Taken care of they could last ten years . . . .plus you would have more power for that pump.


----------



## idahodave (Jan 20, 2005)

Sam's Club sells golf cart batteries for about $80...they're 6v so you need two.


----------



## SolarGary (Sep 8, 2005)

You might check Costco as they now sell golf cart batteries.

I got Trojans for my system, but had I know that Costco carried the golf cart batteries, I'd have definitely looked into them.

Gary


----------



## no1cowboy (May 2, 2004)

I use the 6v Trojans


----------



## roachhill (Jul 8, 2009)

I use 4 golf cart batteries from Sams Club and have been happy with them. They are labeled Energizer but they are made by Johnson Controls. I have 2 books on alternative energy one is from the 70's and the other is from 2012, they both say golf cart batteries are your best option if on a limited budget. Guess things haven't changed that much after all.


----------



## jegger (Apr 9, 2013)

Thanks for the info guys, I was leaning toward the golf cart bats but didn't know they had them at Sam's/Costco. That is what I'll try. Thanks again.


----------



## Jim-mi (May 15, 2002)

Look in the 'yellow' pages for battery suppliers--golf car dealers in your *area* . . . .

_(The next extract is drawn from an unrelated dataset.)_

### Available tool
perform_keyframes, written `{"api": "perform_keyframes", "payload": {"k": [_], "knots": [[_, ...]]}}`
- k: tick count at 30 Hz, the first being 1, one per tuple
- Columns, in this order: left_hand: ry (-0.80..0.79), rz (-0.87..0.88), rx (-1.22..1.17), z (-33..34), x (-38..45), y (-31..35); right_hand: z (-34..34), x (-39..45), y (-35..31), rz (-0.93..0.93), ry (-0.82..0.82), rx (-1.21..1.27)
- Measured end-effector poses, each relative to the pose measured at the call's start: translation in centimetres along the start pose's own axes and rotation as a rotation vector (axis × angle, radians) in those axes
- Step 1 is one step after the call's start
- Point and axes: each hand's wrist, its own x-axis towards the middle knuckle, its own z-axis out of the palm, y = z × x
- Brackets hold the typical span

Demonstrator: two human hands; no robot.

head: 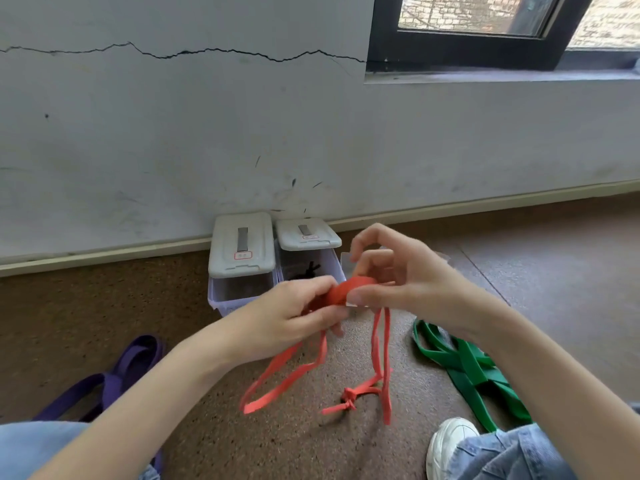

Tho some guy out on the left coast may have a price some what 'cheaper'-----the shipping will quickly eat up the difference of a 'local' price.

Yes Trojan has been kind of a standard "go to" battery supplier for a long while.......


----------



## Gray Wolf (Jan 25, 2013)

Irrigation pump will drain your batteries pretty fast. Big amp on ham rig will do the same but it is intermittent load. Look at loads and size system to suit as you may need several more batteries. We have 16 and I wouldn't even consider a continuously running pump motor on battery alone.

Set a system up to just run pump when sun shines and be content with low flow/pressure unless several panels. 

Then a seperate set of panels to charge batteries.


----------



## jegger (Apr 9, 2013)

Thanks for all the input. I have sized my setup and I believe that I have it optimized, I just had not had the resources to try any batteries other than the normal Deep Cycle Marine batteries. The good thing is I am in Florida where there is no shortage of golf carts!


----------